**Work item:** Within the records below, reproduce without change the lines from the line that has "crumpled rag at" through the line that has "A single rendered", and only those.

________________________________________

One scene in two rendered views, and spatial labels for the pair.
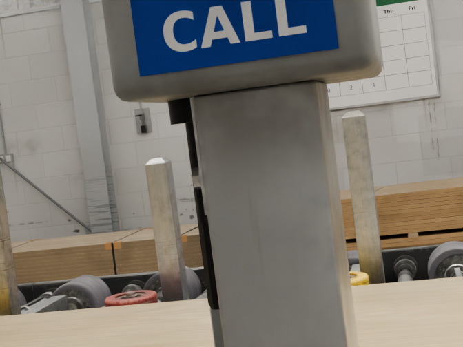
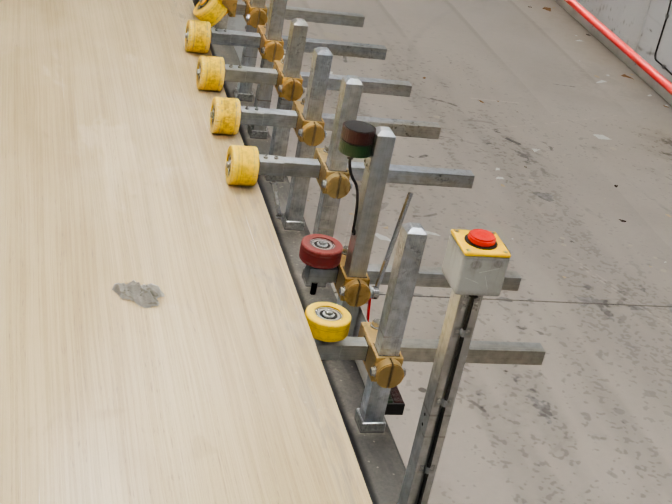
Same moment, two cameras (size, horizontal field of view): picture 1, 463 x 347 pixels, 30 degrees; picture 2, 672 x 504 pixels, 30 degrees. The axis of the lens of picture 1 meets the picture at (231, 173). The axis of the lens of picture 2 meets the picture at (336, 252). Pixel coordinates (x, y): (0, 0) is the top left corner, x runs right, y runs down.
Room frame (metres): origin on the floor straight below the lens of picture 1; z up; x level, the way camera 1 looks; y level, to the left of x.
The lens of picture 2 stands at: (1.22, 1.28, 1.99)
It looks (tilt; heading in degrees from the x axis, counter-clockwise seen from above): 28 degrees down; 240
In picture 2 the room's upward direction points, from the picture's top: 11 degrees clockwise
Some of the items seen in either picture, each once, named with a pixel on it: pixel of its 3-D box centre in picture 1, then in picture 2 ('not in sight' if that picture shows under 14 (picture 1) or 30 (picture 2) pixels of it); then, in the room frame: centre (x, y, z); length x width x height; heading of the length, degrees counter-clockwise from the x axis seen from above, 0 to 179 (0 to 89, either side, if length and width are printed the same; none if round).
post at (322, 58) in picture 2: not in sight; (305, 150); (0.05, -1.00, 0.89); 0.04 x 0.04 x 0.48; 78
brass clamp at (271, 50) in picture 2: not in sight; (269, 43); (-0.06, -1.51, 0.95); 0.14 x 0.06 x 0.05; 78
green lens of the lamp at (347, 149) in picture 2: not in sight; (355, 145); (0.20, -0.52, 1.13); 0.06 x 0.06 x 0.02
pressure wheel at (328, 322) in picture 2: not in sight; (323, 339); (0.29, -0.33, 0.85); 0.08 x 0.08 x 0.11
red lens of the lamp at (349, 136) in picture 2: not in sight; (358, 132); (0.20, -0.52, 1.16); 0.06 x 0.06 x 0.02
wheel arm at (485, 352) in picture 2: not in sight; (428, 351); (0.10, -0.29, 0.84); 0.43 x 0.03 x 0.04; 168
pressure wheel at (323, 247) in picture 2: not in sight; (317, 267); (0.20, -0.56, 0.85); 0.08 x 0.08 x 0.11
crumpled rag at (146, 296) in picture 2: not in sight; (139, 288); (0.60, -0.44, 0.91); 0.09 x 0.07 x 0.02; 135
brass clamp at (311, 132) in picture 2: not in sight; (307, 123); (0.04, -1.02, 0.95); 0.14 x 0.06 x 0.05; 78
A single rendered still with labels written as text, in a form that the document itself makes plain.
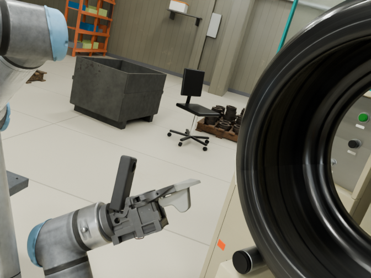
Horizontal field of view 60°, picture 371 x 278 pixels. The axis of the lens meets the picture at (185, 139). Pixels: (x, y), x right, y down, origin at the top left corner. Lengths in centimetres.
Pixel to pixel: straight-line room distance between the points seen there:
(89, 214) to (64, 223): 6
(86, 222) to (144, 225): 12
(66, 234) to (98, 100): 350
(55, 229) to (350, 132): 105
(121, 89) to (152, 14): 754
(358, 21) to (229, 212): 125
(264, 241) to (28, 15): 64
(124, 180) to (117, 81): 332
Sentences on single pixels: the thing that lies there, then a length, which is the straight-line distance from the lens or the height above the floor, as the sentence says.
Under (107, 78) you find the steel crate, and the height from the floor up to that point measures 59.
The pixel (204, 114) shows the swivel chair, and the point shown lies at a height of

________________________________________

**Task response:**
crumpled rag at (146, 296) in picture 2: not in sight; (139, 288); (0.60, -0.44, 0.91); 0.09 x 0.07 x 0.02; 135
brass clamp at (311, 132) in picture 2: not in sight; (307, 123); (0.04, -1.02, 0.95); 0.14 x 0.06 x 0.05; 78
A single rendered still with labels written as text, in a form that the document itself makes plain.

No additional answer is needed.